City approves water main project
The city council approved a project to install a water main near the Adams Street Corridor area, where a new park is being planned. The water main will run from 13th to 12th Street with a service connection that will run north to nearby Schwertley Hall.
City Engineer Lucas Billesbach of JEO Consulting said St. John's the Baptist Catholic Church needed to install a sprinkler system, and asked during the Adams Street Corridor's park planning stages whether a cost-sharing project with the city could be achieved. Billesbach said the cost-sharing plan that has been developed is beneficial for the church and city.
"With what we are looking at with future improvements in the Adams Street Corridor as well as water benefits it provides to the northeast portion of Fort Calhoun," he said.
The total cost of the project will be just under $35,000, with the city paying around $18,000. The city council authorized JEO Consulting to receive quotes for the project.
City to purchase excavator
The city council approved the purchase of a Bobcat E35 Compact Excavator for $39,423, which will be used often for projects occurring in ditches and elsewhere.
The price is based off a contract the State of Nebraska has to purchase maintenance and heavy equipment.
Maintenance Supervisor Corban Helmandollar said the machine is more specialized for excavating and fits better in the amount of ditch space between a sidewalk and street. He also said the price of the machine is a better long-term investment than renting equipment.
City hires second maintenance tech employee
The city council approved the hiring of Tim Nelson as a second maintenance tech employee. Helmandollar was recently promoted from maintenance tech to maintenance supervisor.
City to purchase bike racks
The city council approved the purchase of five bike racks for $2,500. The racks will be placed outside of five different businesses — Too Far North, Taylor Quik-Pik, The Longhorn, The Rustic and Shear Attraction — in Fort Calhoun.
Council member Lori Lammers said the enhancement committee had already gauged interest from businesses in town, and five businesses said they would like to have the bike racks. Three businesses will have five-loop racks while the other two will have three-loop racks.
Council discusses non-local use of ballfields
The city council discussed non-local teams — those teams that are made up of 50 percent or less Fort Calhoun players — who have been using the Fort Calhoun ballfields without scheduling time to do.
Mayor Mitch Robinson said out-of-town teams have been showing up to use the fields without a scheduled time. The scheduled use of organized practices and games is required by the city. A fee is also required by non-local teams to use the field for practices. Helmandollar said the city's rules don't mention anything about fees for non-local teams to hold games on the field. He said the city should consider their fee structure to help pay for the city's maintenance of the field after use by non-local teams. The park board will review the fee structure for non-local teams.

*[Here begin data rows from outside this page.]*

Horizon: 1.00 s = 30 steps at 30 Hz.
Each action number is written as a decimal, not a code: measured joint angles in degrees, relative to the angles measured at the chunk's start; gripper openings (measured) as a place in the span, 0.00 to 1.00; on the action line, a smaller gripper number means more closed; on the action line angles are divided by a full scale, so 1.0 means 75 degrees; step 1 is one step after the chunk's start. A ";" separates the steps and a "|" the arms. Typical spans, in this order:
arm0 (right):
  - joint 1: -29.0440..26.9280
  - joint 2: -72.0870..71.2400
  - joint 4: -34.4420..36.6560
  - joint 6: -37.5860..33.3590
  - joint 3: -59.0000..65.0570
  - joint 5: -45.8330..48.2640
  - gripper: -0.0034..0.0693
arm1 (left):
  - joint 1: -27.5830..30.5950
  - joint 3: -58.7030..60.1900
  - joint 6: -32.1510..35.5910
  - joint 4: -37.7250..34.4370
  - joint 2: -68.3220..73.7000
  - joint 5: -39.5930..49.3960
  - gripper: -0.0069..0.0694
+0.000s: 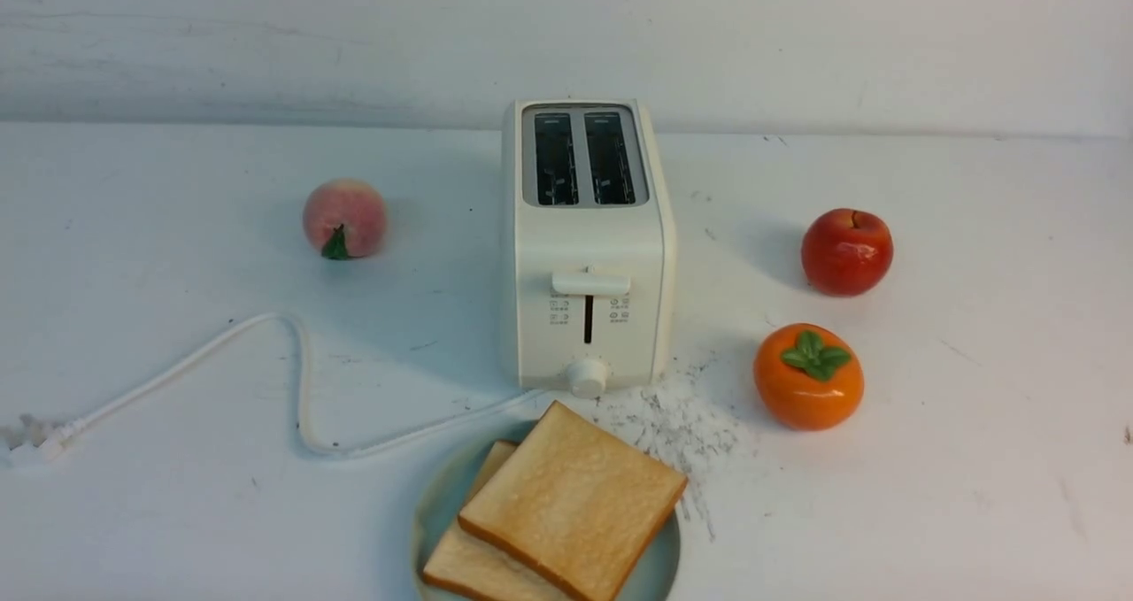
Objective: Take toasted bread from bread machine on white table place on plate.
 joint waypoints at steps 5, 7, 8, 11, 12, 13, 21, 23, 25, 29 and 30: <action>-0.0036 -0.0017 -0.0258 0.0151 -0.0047 0.0279 0.19 | 0.0000 0.0000 0.0000 0.0007 0.0000 0.0018 0.14; -0.0036 -0.0017 -0.0310 0.0169 -0.0046 0.0305 0.20 | 0.0000 0.0000 0.0000 0.0007 0.0000 0.0018 0.14; -0.0036 -0.0017 -0.0327 0.0169 -0.0049 0.0313 0.20 | 0.0000 0.0000 0.0000 0.0007 0.0000 0.0018 0.14; -0.0036 -0.0017 -0.0333 0.0316 -0.0055 0.0314 0.20 | 0.0000 0.0000 0.0000 0.0007 0.0000 0.0018 0.14; -0.0036 -0.0017 -0.0333 0.0410 -0.0055 0.0314 0.21 | 0.0000 0.0000 0.0000 0.0007 0.0000 0.0018 0.14; -0.0036 -0.0017 -0.0342 0.0466 -0.0055 0.0314 0.21 | 0.0000 0.0000 0.0000 0.0007 0.0000 0.0018 0.15; -0.0036 -0.0017 -0.0883 0.1268 -0.0063 0.0322 0.22 | 0.0000 0.0000 0.0006 0.0007 0.0000 0.0018 0.16; -0.0036 -0.0017 -0.1495 0.2059 -0.0063 0.0315 0.22 | 0.0000 0.0000 0.0006 0.0007 0.0000 0.0018 0.17; -0.0036 -0.0017 -0.2078 0.2862 -0.0063 0.0300 0.22 | 0.0000 0.0000 0.0006 0.0007 0.0000 0.0018 0.17; -0.0036 -0.0017 -0.2422 0.3345 -0.0066 0.0300 0.23 | 0.0000 0.0000 0.0006 0.0007 0.0000 0.0018 0.18; -0.0036 -0.0017 -0.2457 0.3421 -0.0066 0.0300 0.23 | 0.0000 0.0000 0.0006 0.0007 0.0000 0.0018 0.18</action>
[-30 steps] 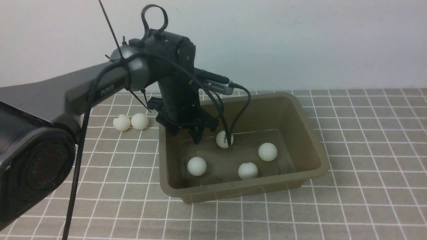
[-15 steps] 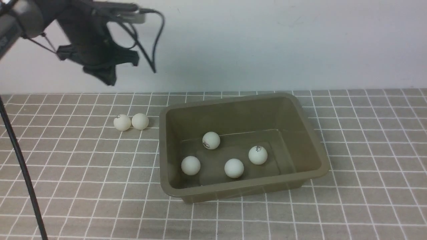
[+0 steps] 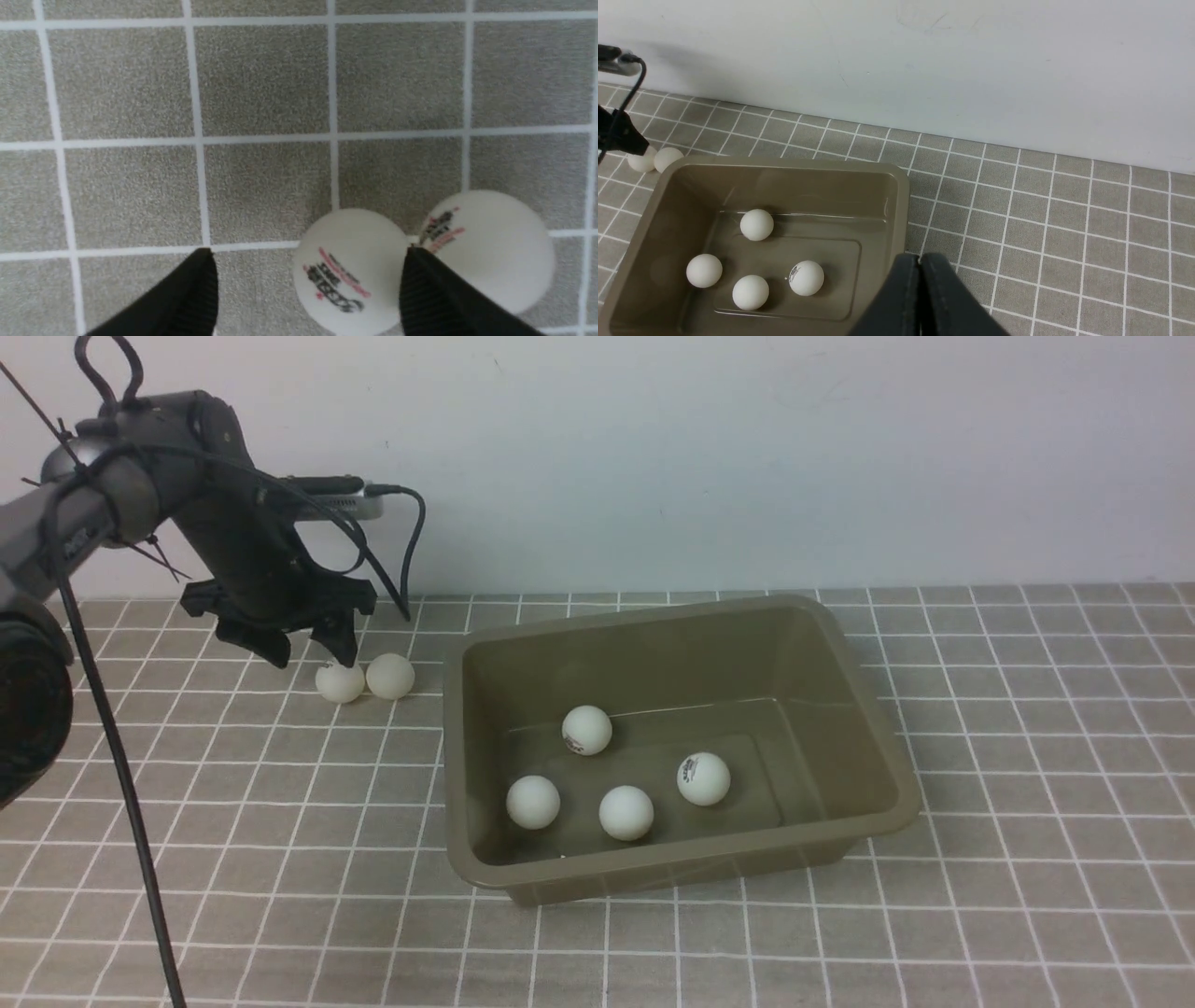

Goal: Put the table tennis balls into the box on the grey coffee tablecloth.
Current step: 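Reach for and grasp a ping pong ball on the table beside the basket, then drop the ball into the bin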

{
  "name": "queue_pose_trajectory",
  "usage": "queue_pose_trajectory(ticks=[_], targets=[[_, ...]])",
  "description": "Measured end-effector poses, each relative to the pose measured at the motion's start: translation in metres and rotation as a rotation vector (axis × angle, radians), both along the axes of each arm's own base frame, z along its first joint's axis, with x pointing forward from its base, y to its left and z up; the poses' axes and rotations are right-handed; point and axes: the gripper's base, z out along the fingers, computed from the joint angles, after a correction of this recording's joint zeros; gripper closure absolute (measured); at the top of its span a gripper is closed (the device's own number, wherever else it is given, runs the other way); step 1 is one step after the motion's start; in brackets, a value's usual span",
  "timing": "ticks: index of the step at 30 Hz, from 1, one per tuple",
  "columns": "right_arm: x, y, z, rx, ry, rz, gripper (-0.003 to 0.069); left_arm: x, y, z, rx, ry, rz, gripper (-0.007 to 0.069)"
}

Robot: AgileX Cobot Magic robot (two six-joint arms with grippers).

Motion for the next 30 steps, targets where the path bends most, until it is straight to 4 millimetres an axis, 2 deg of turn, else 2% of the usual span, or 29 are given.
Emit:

Local teams' organizations pay to play games and for the materials, like chalk, for the field.
Robinson asked Helmandollar to put up a sign that indicates organized games and practices must be scheduled to use the fields. Robinson also said local teams should be a priority in scheduling practices and games.
"We have to stay with our homegrown," he said.
City discusses interlocal agreement with Washington County
The city council discussed possible changes to the interlocal agreement process to apply for zoning and other associated permits, such as building permits, within Fort Calhoun or its Extraterritorial Jurisdiction (ETJ).
The current process requires Fort Calhoun residents to first go to Washington County for permit paperwork before those permits are sent to the city of Fort Calhoun for review and approval of zoning, then back to the county for approval of permits like those for buildings.
The proposed change would start with receiving a zoning permit from Fort Calhoun before going to Washington County for associated permits, such as building permits. After review, the permits would then be sent back to Fort Calhoun.
Billesbach said zoning permits are required before building permits are issued. Zoning permit approval for Fort Calhoun residents goes through the city. Billesbach said the change would eliminate some headache for individuals, so they know exactly where to go to resolve which permit.
"The request is stemming from the fact that (Washington County's) process doesn't start until we issue a zoning permit," Billesbach said. "They won't even consider the building permit until we issue a zoning permit … If you originate zoning here, then (people) know they have to work with us to get their zoning resolved, then they can go get their building permit."
The proposed change must be approved by the Washington County Board of Supervisors before it takes effect. The city council also considered moving associated inspections with the process to an independent entity.